At first glance, Datadog (NASDAQ:DDOG) is the kind of stock that you’d think would be down even more in the current market. The investor-favorite tech stock commanded rich valuations last year and still arguably trades with rich valuations, even as much of the tech sector undergoes severe multiple contraction. Yet for all the potential reasons for greater weakness there are as many reasons for the resilient strength: this is a company which continues to beat-and-raise on revenue guidance, all while generating positive free cash flow. In this article I discuss four questions to ask before considering DDOG as an investment.
DDOG Stock Price
DDOG is trading around $110 per share – around 45% lower than all time highs achieved just half a year ago.
Considering that this was a stock trading at around 45x sales at the peaks, it may surprise some to see that the stock has fallen “only” 45%. I last covered the stock in February when I noted that the stock was still richly valued as compared to peers, and it has since fallen another 30%. While that statement is still true, the stock has finally come down to buyable levels.
DDOG Stock Key Metrics
In the latest quarter, DDOG delivered $363 million in revenue, comfortably beating guidance of up to $339 million and growing 83% year over year.
DDOG has sustained net retention rates in excess of 130% for 19 straight quarters, and this shows in the consistent growth in customers using multiple products.
DDOG has also sustained impressive growth in total customer count.
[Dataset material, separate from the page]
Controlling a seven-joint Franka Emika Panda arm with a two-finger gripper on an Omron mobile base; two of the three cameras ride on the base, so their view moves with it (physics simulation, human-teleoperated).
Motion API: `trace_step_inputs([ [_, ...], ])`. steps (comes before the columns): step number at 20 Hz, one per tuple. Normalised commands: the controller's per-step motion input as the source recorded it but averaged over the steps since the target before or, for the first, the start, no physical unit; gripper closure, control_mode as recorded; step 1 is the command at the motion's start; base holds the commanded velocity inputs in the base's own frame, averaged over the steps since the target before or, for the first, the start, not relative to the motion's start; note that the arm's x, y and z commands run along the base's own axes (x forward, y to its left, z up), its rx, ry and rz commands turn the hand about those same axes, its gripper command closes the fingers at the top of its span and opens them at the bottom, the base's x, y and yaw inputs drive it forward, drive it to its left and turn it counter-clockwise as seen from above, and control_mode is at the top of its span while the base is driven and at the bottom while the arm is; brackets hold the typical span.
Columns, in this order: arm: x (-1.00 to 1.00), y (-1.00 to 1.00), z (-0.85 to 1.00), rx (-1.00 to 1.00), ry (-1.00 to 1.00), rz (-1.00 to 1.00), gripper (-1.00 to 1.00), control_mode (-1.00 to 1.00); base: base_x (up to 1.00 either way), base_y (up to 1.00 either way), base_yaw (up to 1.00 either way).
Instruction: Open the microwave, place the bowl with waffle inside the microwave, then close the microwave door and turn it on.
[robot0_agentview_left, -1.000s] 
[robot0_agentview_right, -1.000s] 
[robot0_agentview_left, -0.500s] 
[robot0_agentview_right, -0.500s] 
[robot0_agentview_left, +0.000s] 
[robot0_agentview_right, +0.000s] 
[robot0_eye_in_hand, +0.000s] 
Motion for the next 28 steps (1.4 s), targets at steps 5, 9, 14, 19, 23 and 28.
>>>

We can see a breakdown of their margin profile below – the company has sustained impressive free cash flow margins. I note that free cash flow does include deferred revenue, so investors may want to place more emphasis on non-GAAP operating profits to better understand free cash flow on a sustainable level.
Looking forward, DDOG has guided for up to $380 million in revenue, representing 62% year over year growth. But that looks very conservative considering the company’s track record of delivering beats on earnings.
What is Datadog?
The first and most critical question to understand when buying any investment is to understand the business model. DDOG is an enterprise tech company in the observability space, which means that it helps companies extract value from their data.
We can see how DDOG’s product offerings developed over time below:
Some typical examples of the value that DDOG provides to its customers include alerting customers of any failures or anomalies in technological workflows, as well as giving customers the ability to decide which data is indexed or stored simply. DDOG represents one of the top companies in the data sector, making it easy to resonate with the broad investor base.
Is Datadog Undervalued?
Wall Street analysts seem to think so. The average rating is 4.2 out of 5.
The average price target of $178.62 per share represents just over 60% upside.
I’ll discuss the valuation a bit more down below, but I note that in the current environment, DDOG does trade more richly than most peers as it is still commanding a 32x trailing sales multiple.
Is Datadog Profitable?
One appealing factor of DDOG is that it is profitable – a seeming rarity in the tech sector. Not only is DDOG generating some GAAP profits, but it is also generating substantial income on a non-GAAP basis.
Sure, the main non-GAAP adjustment is stock-based compensation, which is a controversial adjustment considering that it does negatively impact shares outstanding. However, the non-GAAP operating income does reflect real cash flow and is an indication that the company has limited financial risk due to the robust free cash flows.
Is Datadog A Good Long-Term Investment?
Over the next nine years, analysts expect growth to gradually decelerate after 57% growth this year.
I do expect DDOG to materially outperform its $1.62 billion guidance, though consensus estimates do look reasonable as one should expect retention rates to eventually dip below 130% as it succeeds in cross-selling its customers multiple products. I could see DDOG generating at least 30% net margins over the long term. Using a 1.5x price to earnings growth ratio, DDOG might trade at 9x sales by 2030, representing a stock price of $337 per share and 13% compounded annual returns. Yet this is a name that may even generate 40% long term net margins and earn a 2x PEG ratio due to its attractive investment thesis. That would place the stock at 15x sales, or a price of $570 by 2030, representing 20% annual returns over the next nine years. That kind of return potential is attractive considering the clear-cut investment thesis.
DDOG offers a way to invest in the growth of data as its software becomes more and more useful as data inevitably continues to grow. This is a profitable company which has consistently beat already aggressive guidance. Key risks to this thesis include multiple contraction, as the name trades materially higher than other tech peers even on a growth-adjusted basis. Other risks include potential competition, as observability is a big sector and the various competitors are bound to eventually come head to head at some point. At the current moment, DDOG appears quite early in its growth trajectory and the current stock price also appears to offer attractive upside. I rate the stock a buy for those looking for a profitable name in the tech sector.